Monday, February 6, 2012

Why can't blue always be blue?

A few things happened in the last few days that help illustrate the difficulties some Aspies have in translating from neural typical speak.

I was sautéing some mushrooms, onions, red bell peppers and dill in margarine today to eat with my baked potato. (it was really good, you should try it). My 14 year old Aspie came in and stated, "That smell is much more tolerable than what Dad used to make for breakfast". She immediately followed this up with, "That wasn't insulting was it?" She does this a lot. She enjoys having a larger than average vocabulary but so desperately wants to avoid hurting anyones feelings.

So I asked her what her intent was with a series of questions. On a scale of one to ten, one being awful, how did she rate the smell of my mushroom, (a four) and how did dad's smell rate, (a one) This I knew. We all hated the smell of his one time favorite breakfast. Was she trying to say that she liked my mushroom smell or was she saying that it was barely tolerable but still better than dad's?

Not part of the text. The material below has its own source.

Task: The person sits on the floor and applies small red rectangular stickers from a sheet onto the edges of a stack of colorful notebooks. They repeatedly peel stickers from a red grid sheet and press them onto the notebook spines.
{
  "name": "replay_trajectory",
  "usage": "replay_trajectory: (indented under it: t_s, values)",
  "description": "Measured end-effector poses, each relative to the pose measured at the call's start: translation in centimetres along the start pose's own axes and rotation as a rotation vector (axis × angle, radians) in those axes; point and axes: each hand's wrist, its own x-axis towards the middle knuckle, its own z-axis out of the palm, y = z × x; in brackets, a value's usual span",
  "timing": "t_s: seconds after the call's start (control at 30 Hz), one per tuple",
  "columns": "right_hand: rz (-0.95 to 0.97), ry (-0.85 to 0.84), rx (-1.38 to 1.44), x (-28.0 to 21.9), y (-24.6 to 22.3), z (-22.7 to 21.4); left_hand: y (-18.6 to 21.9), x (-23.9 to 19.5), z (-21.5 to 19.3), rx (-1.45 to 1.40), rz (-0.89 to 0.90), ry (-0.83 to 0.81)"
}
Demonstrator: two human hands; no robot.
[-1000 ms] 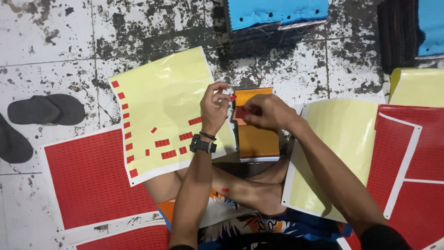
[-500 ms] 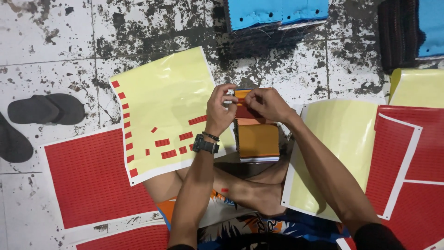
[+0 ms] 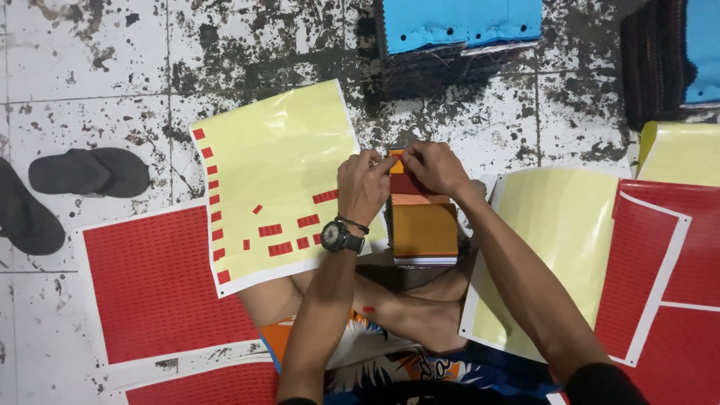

I assured her that while she could say anything to me, she might want to follow her grandmother's advice: If you can't think of something nice to say, don't say anything at all. I also told her that if she complimented something she really didn't like , she needed to be prepared to have that person, make that dish for her in the future. She wrinkled up her nose at that one.

A bit frustrated now, she said, but isn't the truth always the best option? Wow, how to answer that question coming from your teen. Then I remembered something. We had just watched an episode of Star Trek, Next Generation. The crew was watching Dr. Crusher and Lieutenant Barclay perform a scene from Cyrano D'Bergerac. It wasn't going well for Barclay as he stumbled with his lines. When the scene mercifully ended, the crew all clapped enthusiastically and yelled Bravo. Cmdr. Data (an android who strives to be more human for you non-trekkies) looked on with a puzzled look on his face. He turned to Cmdr. Riker and stated something on the order of, why are you all clapping, his performance was barely adequate. Riker responded, "Data, it's Polite"

I also relayed to her a conversation I recently had with her dad. He was wearing a pair of parachute pants and a white Tee shirt. I told him, they made him look like a clown and he should never wear them again. Normally that would be considered extremely rude and I am sure my inlaws would point to it as further proof that I am a sub-standard wife. But my dear husband has been married to me for over 36 years and knows more about Aspies than most people. We have long since come to the understanding that we will be honest with each other when the old question, "Does this outfit make me look fat?" comes up. If you don't want the truth, don't ask the question. We both appreciate, knowing what not to wear out in public.

So what to tell her about telling the truth. I wish it were an easy question. I told her to ask herself, what she was trying to achieve with her statement. If she was trying to compliment someone, then by all means say something. But that brought up another problem. As stated, she has a large vocabulary and it is growing everyday, but sometimes, she uses her new word improperly. This means that her statement can come out several different ways
1. She could be using the word properly and the person she is talking to might also know the proper definition of her word (a good thing)
2. She could be using the word wrong and the other person may know the proper usage. (bad thing)
3. She may be using the word correctly but the other person may not know the word. Which could lead to the other person being hurt because they have the wrong impression of the word, or they could feel like she is trying to show off how smart she is and trying to insult the other person's intelligence. That one bothered her the most because she never wants to hurt someone's feelings.

Sometimes it's best not to say anything.

I left her to think about all this. She came to me a little later and said, "Why can't everyone speak the same language? Why can't blue always be blue?"

It never is you know. Blue is always different. Honesty isn't always the best policy. And the rules are always changing.